Prev: Apple II Debugger
Next: TMA Assembler?
From: Phil Carmody on 20 Aug 2006 13:49 "Terry Russell" <trochilus(a)RoEpMtOuVsEnet.com.au> writes: > 256 byte lookup table > fill algorithm...30-400 clocks per byte Woh! you need a better fill algorithm. Can I offer you a 16-byte lookup table, and some back-to-basics shift-by-4 and add? Or the old paired LFSR technique. I say 'old', but as far as I know no-one's ever used it. When searching the literature for one possible application, I was unable to find any reference to it amongst dozens of techniques in hundreds of papers. Spin 2 in opposite directions, et voila. x86 Parity flag useful. Phil -- "Home taping is killing big business profits. We left this side blank so you can help." -- Dead Kennedys, written upon the B-side of tapes of /In God We Trust, Inc./.

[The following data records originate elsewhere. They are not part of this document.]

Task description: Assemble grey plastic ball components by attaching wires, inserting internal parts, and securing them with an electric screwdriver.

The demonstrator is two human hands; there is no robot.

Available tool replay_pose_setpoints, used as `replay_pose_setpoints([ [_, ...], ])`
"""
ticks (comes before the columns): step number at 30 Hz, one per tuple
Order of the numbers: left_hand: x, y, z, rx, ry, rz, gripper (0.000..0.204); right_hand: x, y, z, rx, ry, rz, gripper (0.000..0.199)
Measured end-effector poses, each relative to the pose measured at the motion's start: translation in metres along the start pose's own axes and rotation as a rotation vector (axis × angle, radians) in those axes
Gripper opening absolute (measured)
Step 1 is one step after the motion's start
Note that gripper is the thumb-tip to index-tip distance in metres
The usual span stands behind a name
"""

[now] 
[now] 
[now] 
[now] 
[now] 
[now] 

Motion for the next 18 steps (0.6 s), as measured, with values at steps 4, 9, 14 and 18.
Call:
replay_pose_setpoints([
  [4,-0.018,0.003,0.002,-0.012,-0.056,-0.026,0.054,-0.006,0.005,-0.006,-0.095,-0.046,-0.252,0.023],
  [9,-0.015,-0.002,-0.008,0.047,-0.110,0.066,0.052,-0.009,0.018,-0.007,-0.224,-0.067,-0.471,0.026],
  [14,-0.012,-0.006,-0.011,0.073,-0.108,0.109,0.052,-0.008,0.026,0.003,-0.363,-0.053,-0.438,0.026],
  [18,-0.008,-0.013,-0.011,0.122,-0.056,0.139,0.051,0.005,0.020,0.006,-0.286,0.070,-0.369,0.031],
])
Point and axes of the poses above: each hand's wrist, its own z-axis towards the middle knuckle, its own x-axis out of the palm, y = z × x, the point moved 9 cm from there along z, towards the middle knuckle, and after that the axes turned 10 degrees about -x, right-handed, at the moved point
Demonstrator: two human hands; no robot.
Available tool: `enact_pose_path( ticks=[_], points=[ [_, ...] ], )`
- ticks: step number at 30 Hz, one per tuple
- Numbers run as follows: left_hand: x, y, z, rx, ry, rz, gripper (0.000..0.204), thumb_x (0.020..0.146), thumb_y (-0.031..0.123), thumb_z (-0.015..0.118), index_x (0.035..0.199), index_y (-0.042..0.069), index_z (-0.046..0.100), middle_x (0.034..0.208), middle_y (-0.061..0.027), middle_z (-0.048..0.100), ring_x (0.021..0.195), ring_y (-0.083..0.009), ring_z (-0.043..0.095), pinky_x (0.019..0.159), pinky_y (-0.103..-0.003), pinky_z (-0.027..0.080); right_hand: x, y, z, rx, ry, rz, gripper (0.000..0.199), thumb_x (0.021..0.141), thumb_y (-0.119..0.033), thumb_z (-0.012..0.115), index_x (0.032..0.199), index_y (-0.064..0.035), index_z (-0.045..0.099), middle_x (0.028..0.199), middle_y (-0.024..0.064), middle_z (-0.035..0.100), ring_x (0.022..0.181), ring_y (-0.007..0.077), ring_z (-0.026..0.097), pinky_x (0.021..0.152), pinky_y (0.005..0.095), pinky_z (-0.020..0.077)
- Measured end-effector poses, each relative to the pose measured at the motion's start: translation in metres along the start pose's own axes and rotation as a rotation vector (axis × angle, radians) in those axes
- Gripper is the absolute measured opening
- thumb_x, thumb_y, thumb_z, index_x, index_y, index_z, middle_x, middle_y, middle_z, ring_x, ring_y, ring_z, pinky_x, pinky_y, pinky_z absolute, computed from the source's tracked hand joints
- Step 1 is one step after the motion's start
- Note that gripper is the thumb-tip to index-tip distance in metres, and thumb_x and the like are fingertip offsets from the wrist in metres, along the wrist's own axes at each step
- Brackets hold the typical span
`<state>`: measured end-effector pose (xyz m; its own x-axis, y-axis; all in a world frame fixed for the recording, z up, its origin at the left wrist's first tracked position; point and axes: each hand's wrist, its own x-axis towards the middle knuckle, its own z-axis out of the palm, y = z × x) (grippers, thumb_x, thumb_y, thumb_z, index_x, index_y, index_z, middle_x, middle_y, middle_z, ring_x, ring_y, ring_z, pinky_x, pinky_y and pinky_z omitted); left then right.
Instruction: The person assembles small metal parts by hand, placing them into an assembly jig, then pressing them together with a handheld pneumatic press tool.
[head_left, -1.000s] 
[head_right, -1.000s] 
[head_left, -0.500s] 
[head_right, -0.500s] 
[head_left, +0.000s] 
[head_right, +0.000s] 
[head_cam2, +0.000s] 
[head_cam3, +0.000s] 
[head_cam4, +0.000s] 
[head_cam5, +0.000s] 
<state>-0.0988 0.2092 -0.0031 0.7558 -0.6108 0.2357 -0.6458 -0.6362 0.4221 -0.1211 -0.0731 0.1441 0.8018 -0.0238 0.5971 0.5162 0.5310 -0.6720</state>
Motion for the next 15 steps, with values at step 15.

From: Terry Russell on 20 Aug 2006 14:48 "Phil Carmody" <thefatphil_demunged(a)yahoo.co.uk> wrote in message news:87sljri9gz.fsf(a)nonospaz.fatphil.org... > "Terry Russell" <trochilus(a)RoEpMtOuVsEnet.com.au> writes: >> 256 byte lookup table >> fill algorithm...30-400 clocks per byte > > Woh! you need a better fill algorithm. > > Can I offer you a 16-byte lookup table, and some back-to-basics > shift-by-4 and add? > > Or the old paired LFSR technique. I say 'old', but as far as > I know no-one's ever used it. When searching the literature for > one possible application, I was unable to find any reference to > it amongst dozens of techniques in hundreds of papers. Spin > 2 in opposite directions, et voila. x86 Parity flag useful. The fill was a guess of the range of algorithms proferred, probably more like 50 without trying too hard. I was mostly noting it is comparable to the time to load a precalculated table from disk and that a lookup becomes independent of fill algorithm very quickly. Of course you could speed up the filler , but if it used seldom it isn't worth it, and if it is used often it isn't worth it. 128k of common byte operations precalculated in exe, getting towards 1 cents of ram and 0.01 cent of disk space not a real budget breaker Byte/bit optimisation of microcent per day resources is fine but the greater efficiency gain may be in allowing the kilobuck a week user to make full use of their time , multikilobuck resources and kilobuck a quarter support costs. Take window shifting and bitmaps, huge chunks of data write a lot of slow tiling code for generic systems, or specify (demand) at least a $50 later model card with gigapixel bitmap support and have the hardware do your 20kx20k bitmap transform?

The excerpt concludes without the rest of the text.